The matter must be of public interest which is one in which the public has some substantial concern because it affects the welfare of citizens or one to which considerable public notoriety or controversy has attached. Mere curiosity or prurient interest is not enough.

The test in the lawsuit will be whether the editors and the reporters have acted responsibly in producing the story. However, the Court carefully emphasizes that it doesn’t wish to second guess editorial decisions provided that the publisher has acted responsibly in protecting the subjects of the article from false accusations and innuendo.

The Court accepts the concept that some stories must be published quickly but the plaintiff’s side of the story must be sought and the response accurately reported.
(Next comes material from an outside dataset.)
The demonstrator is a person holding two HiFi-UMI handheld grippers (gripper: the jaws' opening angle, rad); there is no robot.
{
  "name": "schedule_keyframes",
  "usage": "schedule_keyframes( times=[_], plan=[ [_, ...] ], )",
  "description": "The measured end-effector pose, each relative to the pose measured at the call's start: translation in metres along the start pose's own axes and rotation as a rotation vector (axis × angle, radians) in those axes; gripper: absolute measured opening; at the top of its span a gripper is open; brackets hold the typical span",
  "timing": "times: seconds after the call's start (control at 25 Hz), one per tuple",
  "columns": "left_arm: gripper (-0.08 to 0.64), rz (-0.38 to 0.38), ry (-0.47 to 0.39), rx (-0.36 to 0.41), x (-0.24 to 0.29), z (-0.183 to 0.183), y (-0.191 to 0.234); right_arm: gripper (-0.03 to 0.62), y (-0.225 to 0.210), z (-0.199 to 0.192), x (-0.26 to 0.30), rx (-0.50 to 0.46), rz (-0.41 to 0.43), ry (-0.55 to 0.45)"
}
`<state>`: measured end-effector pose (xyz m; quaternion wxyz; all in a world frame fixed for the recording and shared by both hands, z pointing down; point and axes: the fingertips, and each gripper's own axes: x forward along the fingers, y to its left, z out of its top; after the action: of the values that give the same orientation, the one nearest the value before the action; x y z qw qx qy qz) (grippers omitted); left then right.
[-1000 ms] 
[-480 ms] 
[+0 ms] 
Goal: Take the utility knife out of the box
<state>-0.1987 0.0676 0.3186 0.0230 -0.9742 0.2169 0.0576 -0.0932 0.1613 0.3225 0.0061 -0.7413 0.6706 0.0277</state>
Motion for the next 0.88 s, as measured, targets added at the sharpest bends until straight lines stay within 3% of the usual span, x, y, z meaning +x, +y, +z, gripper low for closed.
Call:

The cases make clear it will be more difficult for the target of a story to duck reporters in order to kill the story. There will be fewer “no comment” responses. A lawyer will most probably advise the plaintiff to talk to the reporter. The law requires the journalist to seek the plaintiff’s side of the story and report it accurately. One result of this is that the target is obliged to talk — he/she can refuse but in that event a Court won’t be critical of the publication not setting out the target’s side of the story.

The Court also envisaged articles that are punchy and the following statement is a breath of fresh air:

… While distortion or sensationalism in the manner of presentation will undercut the extent to which a defendant can plausibly claim to have been communicating responsibly in the public interest, the defence of responsible communication ought not to hold writers to a standard of stylistic blandness … Neither should the law encourage the fiction that fairness and responsibility lies in disavowing or concealing one’s point of view. The best investigative reporting often takes a trenchant or adversarial position on pressing issues of the day. An otherwise responsible article should not be denied the protection of the defence simply because of its critical tone. [Grant v. Torstar Corporation, para. 123]

Remember that the Court never goes as far as the American law which has nothing whatsoever to do with our situation — don’t think or talk about American law when you are speaking about Canadian obligations or liabilities.

The odd wrinkle in these decisions is that they expressly apply to bloggers. It is not a defence for journalists alone. So if the matter is of public interest, the blogger gets the benefit of the defence. Yet the blogger is rarely part of a structured disciplined news organization. The picture of a blogger phoning the subject of a blog and identifying what is going to be said in the blog and then reporting the response fairly is an interesting concept.

What do you say to the aggressive blogger who has been on your case for ages?

I don’t know. We’ll see.

The Court in an aside has given the blogger the status of a journalist.